— Required work —
Repeat the data that follows verbatim. Images are not part of the copy.

— Available data —
Segment Open
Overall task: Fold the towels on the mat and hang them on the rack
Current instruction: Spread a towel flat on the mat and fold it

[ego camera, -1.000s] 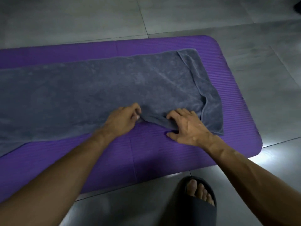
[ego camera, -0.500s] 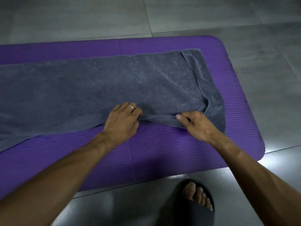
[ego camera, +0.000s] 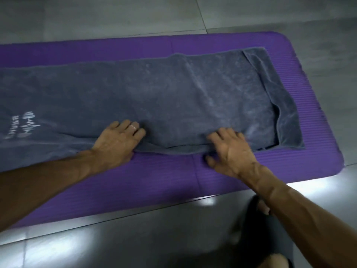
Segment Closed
— Answer to this problem —
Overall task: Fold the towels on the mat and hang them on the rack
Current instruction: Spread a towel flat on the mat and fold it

[ego camera, -1.000s] 
[ego camera, -0.500s] 
[ego camera, +0.000s] 

Work on this exercise is complete, and nothing remains.